= Try it =
Once you find the line with "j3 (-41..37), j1" in the data that follows, repeat it and every line after it exactly, through the line with "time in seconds".

Items from a dataset
════════════════════
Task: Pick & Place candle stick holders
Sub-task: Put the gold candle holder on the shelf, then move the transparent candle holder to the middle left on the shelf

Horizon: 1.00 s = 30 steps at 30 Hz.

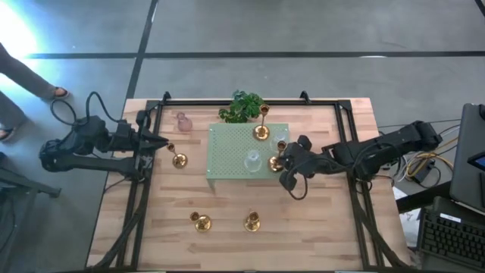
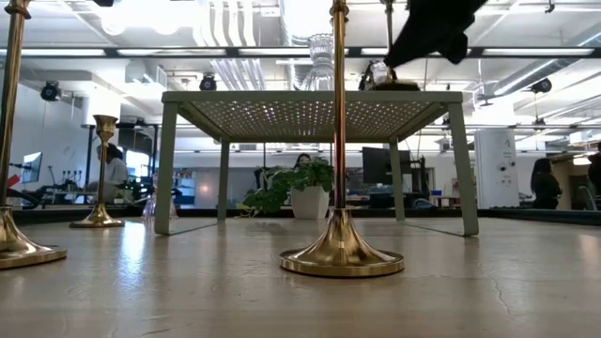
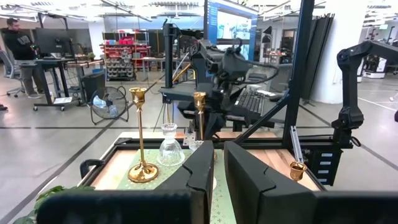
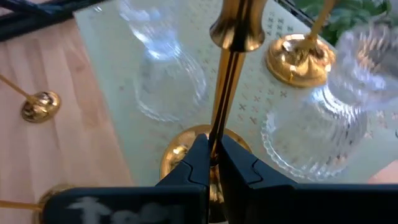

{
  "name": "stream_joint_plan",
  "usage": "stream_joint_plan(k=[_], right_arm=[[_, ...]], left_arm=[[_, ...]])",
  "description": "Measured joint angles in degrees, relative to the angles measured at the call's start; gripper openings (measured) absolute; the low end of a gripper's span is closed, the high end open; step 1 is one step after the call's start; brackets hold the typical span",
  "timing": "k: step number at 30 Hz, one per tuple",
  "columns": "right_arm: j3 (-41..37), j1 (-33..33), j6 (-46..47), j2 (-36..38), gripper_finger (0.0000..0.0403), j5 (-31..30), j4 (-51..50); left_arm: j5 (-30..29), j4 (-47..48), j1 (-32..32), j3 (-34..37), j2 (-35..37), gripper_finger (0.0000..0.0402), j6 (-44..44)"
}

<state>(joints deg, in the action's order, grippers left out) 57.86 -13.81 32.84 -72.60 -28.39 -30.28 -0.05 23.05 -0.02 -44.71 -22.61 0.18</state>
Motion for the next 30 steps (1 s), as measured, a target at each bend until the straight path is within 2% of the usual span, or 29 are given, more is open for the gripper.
stream_joint_plan(k=[18,23,30], right_arm=[[-4.09,0.23,-0.69,0.26,0.0010,1.49,5.59],[-3.93,0.23,-0.90,0.24,0.0039,1.55,5.42],[-3.93,0.23,-1.45,0.19,0.0104,1.63,5.51]], left_arm=[[0.02,0.00,0.00,0.00,0.02,0.0045,-0.01],[0.01,0.00,-0.02,0.00,0.00,0.0045,0.00],[0.02,0.00,-0.01,0.00,0.01,0.0045,-0.01]])
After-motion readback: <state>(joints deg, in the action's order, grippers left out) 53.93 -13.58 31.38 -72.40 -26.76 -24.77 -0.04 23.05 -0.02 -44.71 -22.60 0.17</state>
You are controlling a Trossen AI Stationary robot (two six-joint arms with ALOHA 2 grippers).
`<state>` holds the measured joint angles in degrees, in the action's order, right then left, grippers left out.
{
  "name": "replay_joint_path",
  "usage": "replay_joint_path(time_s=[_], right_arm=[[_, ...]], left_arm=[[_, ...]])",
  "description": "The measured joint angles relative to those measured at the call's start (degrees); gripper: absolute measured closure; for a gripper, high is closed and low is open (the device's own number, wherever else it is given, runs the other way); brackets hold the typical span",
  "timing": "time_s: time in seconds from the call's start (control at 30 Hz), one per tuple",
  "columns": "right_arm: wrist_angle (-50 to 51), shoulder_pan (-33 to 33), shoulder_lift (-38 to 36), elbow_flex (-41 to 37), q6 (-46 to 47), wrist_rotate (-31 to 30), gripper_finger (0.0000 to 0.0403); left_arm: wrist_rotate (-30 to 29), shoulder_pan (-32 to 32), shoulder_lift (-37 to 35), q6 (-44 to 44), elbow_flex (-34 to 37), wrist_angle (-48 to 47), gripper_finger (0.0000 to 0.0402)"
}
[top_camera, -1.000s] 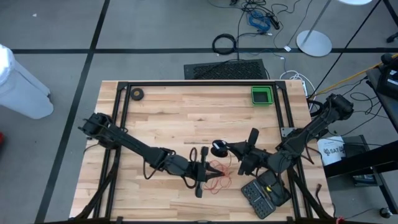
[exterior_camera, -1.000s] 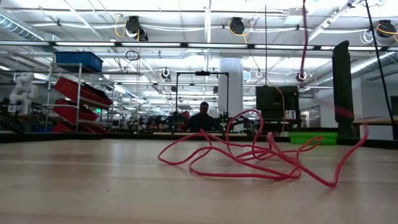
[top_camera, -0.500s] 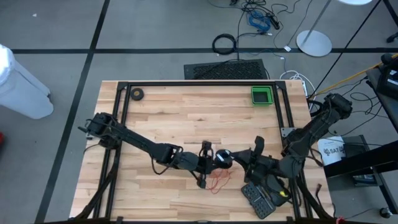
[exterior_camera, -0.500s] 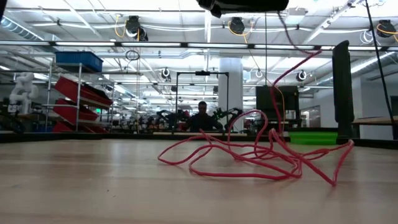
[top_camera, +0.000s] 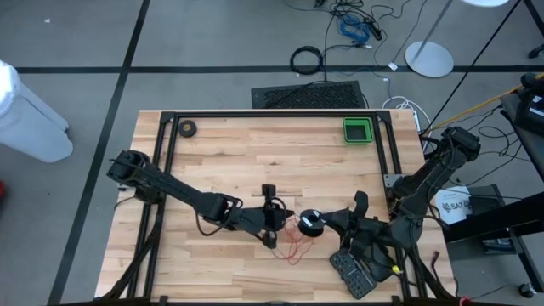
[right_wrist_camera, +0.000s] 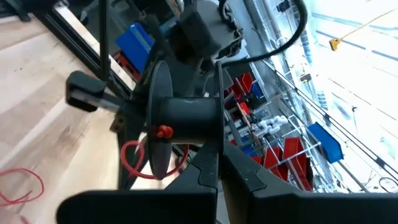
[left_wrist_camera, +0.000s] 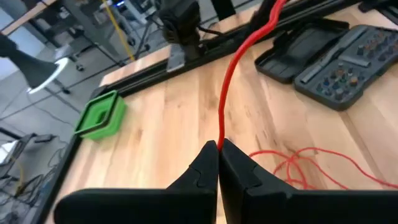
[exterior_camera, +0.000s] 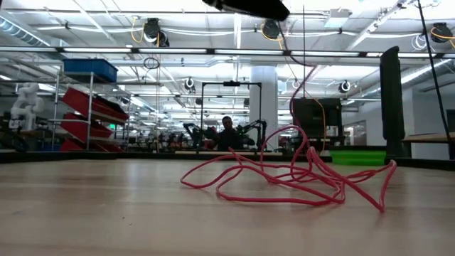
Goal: Coil cords
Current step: Uncoil the red wire from the spool
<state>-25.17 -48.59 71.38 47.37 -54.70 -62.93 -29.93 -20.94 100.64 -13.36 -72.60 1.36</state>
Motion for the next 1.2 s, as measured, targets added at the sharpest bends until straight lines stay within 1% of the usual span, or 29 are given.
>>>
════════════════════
= Solution below =
  "columns": "right_arm: j3 (-41..37), j1 (-33..33), j6 (-46..47), j2 (-36..38), gripper_finger (0.0000..0.0403), j5 (-31..30), j4 (-51..50); left_arm: j5 (-30..29), j4 (-47..48), j1 (-32..32), j3 (-34..37), j2 (-35..37), gripper_finger (0.0000..0.0402), j6 (-44..44)"
}

<state>(joints deg, in the action's order, grippers left out) 57.86 -13.81 32.84 -72.60 -28.39 -30.28 -0.05 23.05 -0.02 -44.71 -22.61 0.18</state>
Motion for the next 30 steps (1 s), as measured, a target at each bend until the straight path is within 2% of the usual span, or 29 are given, more is open for the gripper.
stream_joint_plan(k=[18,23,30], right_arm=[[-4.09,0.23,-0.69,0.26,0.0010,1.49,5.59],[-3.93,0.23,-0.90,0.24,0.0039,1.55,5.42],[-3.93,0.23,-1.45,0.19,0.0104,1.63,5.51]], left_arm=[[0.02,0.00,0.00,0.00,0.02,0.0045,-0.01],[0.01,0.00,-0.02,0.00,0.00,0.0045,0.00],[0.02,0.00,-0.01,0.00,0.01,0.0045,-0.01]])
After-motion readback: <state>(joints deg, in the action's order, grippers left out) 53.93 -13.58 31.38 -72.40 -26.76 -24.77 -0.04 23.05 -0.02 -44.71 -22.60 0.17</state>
You are controlling a Trossen AI Stationary robot (two six-joint arms with ALOHA 2 grippers).
`<state>` holds the measured joint angles in degrees, in the action's order, right then left, grippers left out.
{
  "name": "replay_joint_path",
  "usage": "replay_joint_path(time_s=[_], right_arm=[[_, ...]], left_arm=[[_, ...]])",
  "description": "The measured joint angles relative to those measured at the call's start (degrees); gripper: absolute measured closure; for a gripper, high is closed and low is open (the device's own number, wherever else it is given, runs the other way); brackets hold the typical span",
  "timing": "time_s: time in seconds from the call's start (control at 30 Hz), one per tuple",

This concludes the response.